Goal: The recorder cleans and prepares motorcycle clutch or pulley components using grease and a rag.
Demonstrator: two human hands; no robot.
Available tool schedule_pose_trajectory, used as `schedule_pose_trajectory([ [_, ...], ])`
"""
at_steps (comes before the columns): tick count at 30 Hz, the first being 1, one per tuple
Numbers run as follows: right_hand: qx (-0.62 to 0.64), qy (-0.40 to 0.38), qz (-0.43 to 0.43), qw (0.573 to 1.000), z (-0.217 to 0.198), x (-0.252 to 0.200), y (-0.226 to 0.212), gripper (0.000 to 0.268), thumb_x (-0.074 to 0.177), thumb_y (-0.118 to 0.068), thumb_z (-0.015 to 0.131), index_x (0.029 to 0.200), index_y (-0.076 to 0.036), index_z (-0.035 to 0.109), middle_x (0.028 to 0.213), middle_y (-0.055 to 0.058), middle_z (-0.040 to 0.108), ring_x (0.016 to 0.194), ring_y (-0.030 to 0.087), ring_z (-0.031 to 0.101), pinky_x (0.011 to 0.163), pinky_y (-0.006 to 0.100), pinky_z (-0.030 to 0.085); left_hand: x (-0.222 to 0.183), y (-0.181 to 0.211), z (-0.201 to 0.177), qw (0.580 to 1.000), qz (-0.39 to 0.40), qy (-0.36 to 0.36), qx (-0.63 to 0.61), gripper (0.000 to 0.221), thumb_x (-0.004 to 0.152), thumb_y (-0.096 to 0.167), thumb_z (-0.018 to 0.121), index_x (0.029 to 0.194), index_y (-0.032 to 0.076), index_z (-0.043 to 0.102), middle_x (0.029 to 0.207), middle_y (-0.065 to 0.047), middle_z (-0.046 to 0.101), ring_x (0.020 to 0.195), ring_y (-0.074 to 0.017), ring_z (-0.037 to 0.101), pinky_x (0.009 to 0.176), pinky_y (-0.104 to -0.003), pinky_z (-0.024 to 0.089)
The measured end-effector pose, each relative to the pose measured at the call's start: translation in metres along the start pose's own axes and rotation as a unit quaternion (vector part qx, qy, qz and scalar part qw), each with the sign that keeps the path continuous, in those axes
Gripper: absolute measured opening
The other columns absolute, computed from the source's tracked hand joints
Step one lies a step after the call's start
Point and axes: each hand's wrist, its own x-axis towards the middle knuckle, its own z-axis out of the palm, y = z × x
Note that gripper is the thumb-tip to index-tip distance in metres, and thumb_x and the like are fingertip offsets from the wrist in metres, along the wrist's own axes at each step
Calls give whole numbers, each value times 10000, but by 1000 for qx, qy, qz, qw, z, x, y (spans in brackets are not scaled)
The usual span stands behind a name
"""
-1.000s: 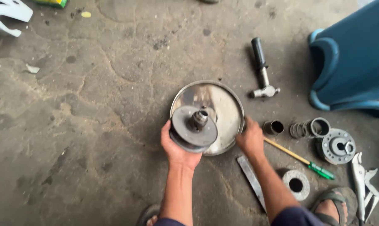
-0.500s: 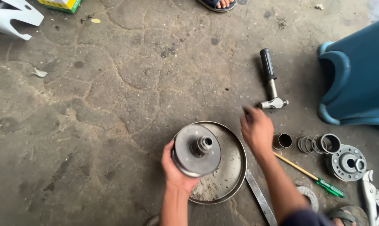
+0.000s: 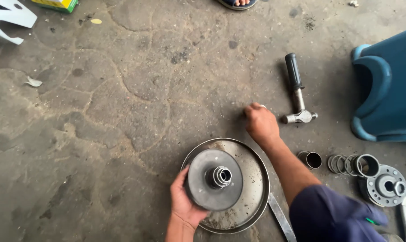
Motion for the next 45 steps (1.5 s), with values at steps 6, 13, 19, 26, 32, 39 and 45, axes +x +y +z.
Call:
schedule_pose_trajectory([
  [6,323,73,207,921,-24,-72,-18,224,825,-34,701,1026,-68,795,964,94,797,847,197,777,819,326,602,-14,-1,11,1000,13,1,4,618,831,515,626,1246,60,684,1221,-145,721,1124,-332,674,1001,-543,516],
  [13,496,-12,309,811,-22,-152,-47,263,780,34,729,1027,-15,807,871,130,771,744,203,650,661,345,531,-1,-18,-9,996,29,48,65,619,800,385,724,1313,49,641,1263,-149,712,1152,-327,681,1004,-536,544],
  [19,706,-31,355,613,-65,-190,-75,283,887,-130,658,1155,-140,748,1010,73,766,905,177,710,760,361,570,-18,-33,21,993,60,64,83,631,795,388,722,1323,54,633,1287,-145,694,1143,-309,665,971,-497,540],
  [26,406,247,219,852,-81,-211,-90,402,813,-118,717,1211,-64,741,1076,107,762,968,228,696,872,344,543,-41,-38,30,994,57,26,93,627,815,382,662,1332,32,606,1307,-186,676,1178,-357,654,966,-555,554],
  [32,451,197,179,852,-114,-190,-128,432,771,-120,753,1193,-84,666,996,60,788,928,188,718,862,326,553,-39,-20,11,991,60,8,122,613,816,402,630,1303,31,624,1254,-167,706,1106,-339,692,899,-530,585],
  [39,546,99,291,779,-69,-186,-124,556,792,-29,783,1305,-27,569,874,61,770,819,124,651,780,276,509,-35,-24,5,990,29,1,137,546,812,419,637,1206,43,685,1116,-123,765,986,-270,743,841,-426,613],
  [45,616,63,309,721,-56,-187,-113,590,771,46,774,1313,-1,545,876,82,751,825,133,681,777,277,532,-24,-17,-11,972,31,27,231,543,777,473,690,1160,90,721,1036,-62,776,891,-184,733,645,-305,545],
])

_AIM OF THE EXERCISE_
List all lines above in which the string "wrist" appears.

_SOLUTION BELOW_
Point and axes: each hand's wrist, its own x-axis towards the middle knuckle, its own z-axis out of the palm, y = z × x
Note that gripper is the thumb-tip to index-tip distance in metres, and thumb_x and the like are fingertip offsets from the wrist in metres, along the wrist's own axes at each step

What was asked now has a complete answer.